Merci Monsieur Andrieu, encore une fois merci.

Écrit par : Namimuxu | 04/07/2013

Une autre famille carcassonnaise honorablement connu, comme celle du 67 Rt de Toulouse,fut victime d'une réquisition (dégager dans les 24 heures) de leur Maison.
Afin d'installer un service de trésorerie de la Wermarth (les militaires allemands allaient y retirer leur solde ) au 56 de la rue D'Alsace.
Les marches de pierre de l'escalier en gardent les traces des clous des bottes.
Patonze, n'oublions pas que d'autres par le passé ont du se battre eux aussi pour se délivrer des heures sombres que nous bons français leurs avons imposés.Par contre nous , nous avons donné des noms à des places,des gares etc.

Écrit par : jacques blanco | 04/07/2013

Pour ceux qui ironisent sur la conservation ou la plaque qui sera apposée sur le bâtiment ruiné: Le 93 rue Lauriston à Paris de très sinistre mémoire, dans lequel il y eut bien plus de malheur que route de Toulouse, est toujours debout avec une plaque commémorative sur la façade.
Il fallait donc détruire les ruines d'Oradour sur Glane et le Mont Valérien.

Écrit par : Martial Andrieu | 04/07/2013

la famille Bayle était de Belcaire et tenait le restaurant.
Elle fait toujours de nos jour à Belcaire et le restaurant était le lieu incontournable des repas des chasseurs qui venaient de très loin !!

Monsieur Andrieu, vos illustrations sur les sites occupés sont très intéressant pour ma connaisance de l'évolution de Carcassonne durant la 2e GM.

Elles sont tellement rares.


je profite pour lancer un appel, pour ceux qui auraient des documents ou renseignements concernant les unités qui occupaient Carcassonne et les alentours,
j'en serai très intéressé..

en vous remerciant par avance.

Écrit par : jpp | 04/07/2013

Sans doute pourrait-on rajouter à ce triste inventaire le 44, rue Voltaire, siège du 422ème Groupement de Travailleurs Etrangers, création de Vichy, dans lequel les allemands prélevèrent une "riche" main d’œuvre d'étrangers.

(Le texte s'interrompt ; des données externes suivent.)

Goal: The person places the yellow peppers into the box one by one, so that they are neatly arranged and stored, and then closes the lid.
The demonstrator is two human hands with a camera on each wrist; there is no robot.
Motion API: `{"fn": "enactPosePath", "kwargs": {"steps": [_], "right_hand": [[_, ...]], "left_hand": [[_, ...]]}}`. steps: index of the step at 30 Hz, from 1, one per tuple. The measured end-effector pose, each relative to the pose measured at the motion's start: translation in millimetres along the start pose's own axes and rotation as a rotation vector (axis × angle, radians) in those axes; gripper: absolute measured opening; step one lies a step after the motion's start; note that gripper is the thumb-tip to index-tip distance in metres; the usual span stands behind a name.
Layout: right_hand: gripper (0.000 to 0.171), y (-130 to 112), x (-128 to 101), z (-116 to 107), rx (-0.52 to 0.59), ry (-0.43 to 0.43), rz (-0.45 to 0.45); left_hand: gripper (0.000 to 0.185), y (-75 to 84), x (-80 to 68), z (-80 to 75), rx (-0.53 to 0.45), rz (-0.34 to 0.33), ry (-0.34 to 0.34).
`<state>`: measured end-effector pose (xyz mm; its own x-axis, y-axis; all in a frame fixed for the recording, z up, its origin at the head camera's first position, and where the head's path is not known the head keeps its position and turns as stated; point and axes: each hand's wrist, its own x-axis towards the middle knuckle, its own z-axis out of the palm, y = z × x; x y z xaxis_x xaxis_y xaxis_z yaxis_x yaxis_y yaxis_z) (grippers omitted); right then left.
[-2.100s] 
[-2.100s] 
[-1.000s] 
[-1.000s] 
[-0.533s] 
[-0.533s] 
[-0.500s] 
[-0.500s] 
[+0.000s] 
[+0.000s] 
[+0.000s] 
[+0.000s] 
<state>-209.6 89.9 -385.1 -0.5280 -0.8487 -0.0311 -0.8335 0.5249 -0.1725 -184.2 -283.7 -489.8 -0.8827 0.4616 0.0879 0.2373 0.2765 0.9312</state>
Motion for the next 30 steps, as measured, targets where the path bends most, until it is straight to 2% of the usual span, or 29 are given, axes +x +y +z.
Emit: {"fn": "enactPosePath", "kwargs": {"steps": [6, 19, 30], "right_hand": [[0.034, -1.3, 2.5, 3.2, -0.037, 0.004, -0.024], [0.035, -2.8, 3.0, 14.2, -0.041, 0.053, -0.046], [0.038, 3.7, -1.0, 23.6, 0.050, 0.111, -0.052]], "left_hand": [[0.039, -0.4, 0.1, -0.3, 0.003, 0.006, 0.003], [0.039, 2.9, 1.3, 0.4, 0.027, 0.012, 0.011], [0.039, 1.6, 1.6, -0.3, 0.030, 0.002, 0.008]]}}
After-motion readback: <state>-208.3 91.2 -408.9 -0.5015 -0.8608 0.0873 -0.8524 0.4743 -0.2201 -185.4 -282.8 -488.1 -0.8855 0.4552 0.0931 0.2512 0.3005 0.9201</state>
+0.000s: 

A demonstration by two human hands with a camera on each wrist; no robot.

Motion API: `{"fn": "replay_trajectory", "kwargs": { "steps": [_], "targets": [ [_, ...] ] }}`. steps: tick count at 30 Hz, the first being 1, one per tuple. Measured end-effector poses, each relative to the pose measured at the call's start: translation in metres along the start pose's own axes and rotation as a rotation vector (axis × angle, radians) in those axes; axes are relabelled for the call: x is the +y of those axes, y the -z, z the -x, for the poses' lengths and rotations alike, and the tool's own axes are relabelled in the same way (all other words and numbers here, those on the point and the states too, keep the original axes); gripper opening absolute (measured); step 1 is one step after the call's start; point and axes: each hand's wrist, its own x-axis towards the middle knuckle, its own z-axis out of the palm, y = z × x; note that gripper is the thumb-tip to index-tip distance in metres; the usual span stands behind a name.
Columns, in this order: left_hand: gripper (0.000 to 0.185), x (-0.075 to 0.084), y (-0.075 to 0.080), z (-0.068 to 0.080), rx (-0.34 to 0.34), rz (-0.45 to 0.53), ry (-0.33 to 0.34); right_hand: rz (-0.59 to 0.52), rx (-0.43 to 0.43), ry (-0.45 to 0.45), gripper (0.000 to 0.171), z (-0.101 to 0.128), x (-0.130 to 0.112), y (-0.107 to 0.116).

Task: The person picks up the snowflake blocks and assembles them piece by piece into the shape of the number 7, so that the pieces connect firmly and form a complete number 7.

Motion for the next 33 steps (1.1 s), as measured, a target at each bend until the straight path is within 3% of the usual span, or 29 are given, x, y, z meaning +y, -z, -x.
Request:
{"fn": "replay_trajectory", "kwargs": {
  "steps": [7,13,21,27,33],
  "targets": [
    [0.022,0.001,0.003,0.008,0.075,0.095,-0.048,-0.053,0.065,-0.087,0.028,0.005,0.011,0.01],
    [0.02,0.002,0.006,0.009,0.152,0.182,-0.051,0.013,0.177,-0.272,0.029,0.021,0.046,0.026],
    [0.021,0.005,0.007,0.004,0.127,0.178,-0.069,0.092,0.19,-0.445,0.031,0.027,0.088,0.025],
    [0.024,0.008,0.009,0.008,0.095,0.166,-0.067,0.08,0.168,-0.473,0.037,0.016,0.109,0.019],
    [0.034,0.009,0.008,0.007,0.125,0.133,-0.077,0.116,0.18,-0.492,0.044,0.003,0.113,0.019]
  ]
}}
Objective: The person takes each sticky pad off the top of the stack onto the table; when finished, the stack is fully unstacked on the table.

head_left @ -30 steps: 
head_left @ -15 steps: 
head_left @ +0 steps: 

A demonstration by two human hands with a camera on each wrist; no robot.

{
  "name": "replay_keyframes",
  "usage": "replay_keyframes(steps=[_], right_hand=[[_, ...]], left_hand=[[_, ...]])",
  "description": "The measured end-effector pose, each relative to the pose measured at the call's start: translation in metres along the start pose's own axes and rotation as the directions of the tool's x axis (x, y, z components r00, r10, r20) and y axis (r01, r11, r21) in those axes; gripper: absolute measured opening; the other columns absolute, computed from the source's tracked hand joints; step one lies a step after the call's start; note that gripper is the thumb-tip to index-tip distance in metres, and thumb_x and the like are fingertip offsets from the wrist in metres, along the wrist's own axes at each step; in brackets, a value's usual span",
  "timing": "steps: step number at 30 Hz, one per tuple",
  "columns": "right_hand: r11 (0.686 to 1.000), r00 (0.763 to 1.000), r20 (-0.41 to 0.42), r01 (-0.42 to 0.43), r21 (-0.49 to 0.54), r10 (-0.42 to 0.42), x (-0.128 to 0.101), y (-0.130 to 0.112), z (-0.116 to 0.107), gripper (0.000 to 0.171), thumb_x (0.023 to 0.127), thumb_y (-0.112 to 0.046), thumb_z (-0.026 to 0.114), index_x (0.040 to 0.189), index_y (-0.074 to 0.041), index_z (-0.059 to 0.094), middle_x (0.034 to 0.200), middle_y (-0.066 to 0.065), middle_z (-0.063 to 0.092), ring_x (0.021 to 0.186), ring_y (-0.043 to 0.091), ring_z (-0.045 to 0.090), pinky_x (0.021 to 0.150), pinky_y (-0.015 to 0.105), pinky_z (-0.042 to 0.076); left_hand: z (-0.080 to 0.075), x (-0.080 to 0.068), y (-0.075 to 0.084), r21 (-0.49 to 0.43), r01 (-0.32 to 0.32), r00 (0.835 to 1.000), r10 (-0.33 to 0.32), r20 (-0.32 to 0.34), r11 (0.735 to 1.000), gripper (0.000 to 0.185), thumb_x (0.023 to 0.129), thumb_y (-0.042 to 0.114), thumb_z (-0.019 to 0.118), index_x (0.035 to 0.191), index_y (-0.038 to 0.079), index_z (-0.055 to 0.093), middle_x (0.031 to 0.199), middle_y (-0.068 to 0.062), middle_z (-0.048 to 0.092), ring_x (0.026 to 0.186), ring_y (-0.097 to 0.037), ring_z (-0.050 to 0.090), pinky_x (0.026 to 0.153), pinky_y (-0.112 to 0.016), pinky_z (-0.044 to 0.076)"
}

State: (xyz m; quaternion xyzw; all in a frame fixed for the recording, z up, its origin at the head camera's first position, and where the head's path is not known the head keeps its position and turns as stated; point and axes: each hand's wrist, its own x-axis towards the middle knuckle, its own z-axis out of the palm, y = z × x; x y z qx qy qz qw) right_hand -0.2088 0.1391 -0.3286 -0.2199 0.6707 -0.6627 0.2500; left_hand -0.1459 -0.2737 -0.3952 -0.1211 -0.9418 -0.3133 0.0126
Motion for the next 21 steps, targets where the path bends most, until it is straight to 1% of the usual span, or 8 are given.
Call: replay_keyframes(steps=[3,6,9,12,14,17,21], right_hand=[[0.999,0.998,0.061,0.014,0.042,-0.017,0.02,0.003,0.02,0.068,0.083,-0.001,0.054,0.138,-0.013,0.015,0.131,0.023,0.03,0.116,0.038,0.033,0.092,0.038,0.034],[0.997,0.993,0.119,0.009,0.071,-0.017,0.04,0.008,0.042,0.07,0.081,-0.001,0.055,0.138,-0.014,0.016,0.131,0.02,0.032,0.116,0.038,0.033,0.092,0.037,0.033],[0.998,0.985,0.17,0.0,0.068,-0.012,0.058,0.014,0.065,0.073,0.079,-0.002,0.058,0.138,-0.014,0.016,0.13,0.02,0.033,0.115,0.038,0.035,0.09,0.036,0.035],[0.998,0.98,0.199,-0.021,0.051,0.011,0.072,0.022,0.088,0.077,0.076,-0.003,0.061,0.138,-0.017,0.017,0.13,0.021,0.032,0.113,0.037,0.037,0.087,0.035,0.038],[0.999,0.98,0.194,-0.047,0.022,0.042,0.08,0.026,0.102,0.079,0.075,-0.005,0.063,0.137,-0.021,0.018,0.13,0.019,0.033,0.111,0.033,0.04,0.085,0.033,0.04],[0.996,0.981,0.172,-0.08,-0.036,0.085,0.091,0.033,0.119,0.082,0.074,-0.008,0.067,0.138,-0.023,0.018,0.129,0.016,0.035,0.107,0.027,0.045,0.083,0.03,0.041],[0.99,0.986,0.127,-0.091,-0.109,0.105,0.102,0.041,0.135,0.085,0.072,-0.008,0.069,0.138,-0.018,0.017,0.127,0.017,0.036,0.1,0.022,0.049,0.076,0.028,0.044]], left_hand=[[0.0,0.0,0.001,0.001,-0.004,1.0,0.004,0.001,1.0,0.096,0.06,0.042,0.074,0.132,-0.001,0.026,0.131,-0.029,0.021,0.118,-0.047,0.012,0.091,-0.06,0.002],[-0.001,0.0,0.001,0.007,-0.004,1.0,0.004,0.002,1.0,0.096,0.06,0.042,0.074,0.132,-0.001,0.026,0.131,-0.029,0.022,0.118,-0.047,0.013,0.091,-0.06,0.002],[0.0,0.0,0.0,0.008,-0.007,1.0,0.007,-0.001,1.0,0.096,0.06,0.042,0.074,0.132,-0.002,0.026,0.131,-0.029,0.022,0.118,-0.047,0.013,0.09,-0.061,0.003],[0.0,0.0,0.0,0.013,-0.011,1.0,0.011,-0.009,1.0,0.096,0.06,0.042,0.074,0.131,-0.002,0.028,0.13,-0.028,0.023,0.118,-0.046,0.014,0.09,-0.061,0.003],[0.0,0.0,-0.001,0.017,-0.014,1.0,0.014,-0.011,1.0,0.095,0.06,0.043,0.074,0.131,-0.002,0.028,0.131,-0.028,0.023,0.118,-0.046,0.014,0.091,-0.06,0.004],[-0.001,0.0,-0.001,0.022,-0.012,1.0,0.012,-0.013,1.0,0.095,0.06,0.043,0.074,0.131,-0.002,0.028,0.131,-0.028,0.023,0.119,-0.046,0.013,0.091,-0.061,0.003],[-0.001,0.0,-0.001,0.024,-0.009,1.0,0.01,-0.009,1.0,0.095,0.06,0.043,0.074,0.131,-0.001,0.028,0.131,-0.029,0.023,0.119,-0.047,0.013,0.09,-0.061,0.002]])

Plusieurs de ces "travailleurs", Espagnols pour la plupart et Juifs, sont par la suite déportés, dont Tomas Martin, secrétaire du GTE, déporté à Mauthausen et Miguel Karner.

Écrit par : Marieh Melendez | 05/07/2013

Mon père réfugié espagnol en 1939 a été versé dans un GTE et il a travaillé à Carcassonne pendant l'occupation allemande avant de s'évader.Pourrais je obtenir quelques pistes de recherche.

Écrit par : CUARTIELLES | 23/04/2014

Mon père réfugié espagnol en 1939 a été versé dans un GTE et il a travaillé à Carcassonne pendant l'occupation allemande. Pourrais je obtenir quelques pistes de recherche. Je sais qu'il a participé à la construction de défenses anti-chars et d'un blockhaus avant de s'évader.
Nicolas Cuartielles Gil

Écrit par : CUARTIELLES | 23/04/2014

Il me semble que votre légende "Lycée de jeunes filles" est incomplète et qu'il s'agit plutôt de la cour de la mairie actuelle (angle rue Aimé Ramond/rue Courtejaire)?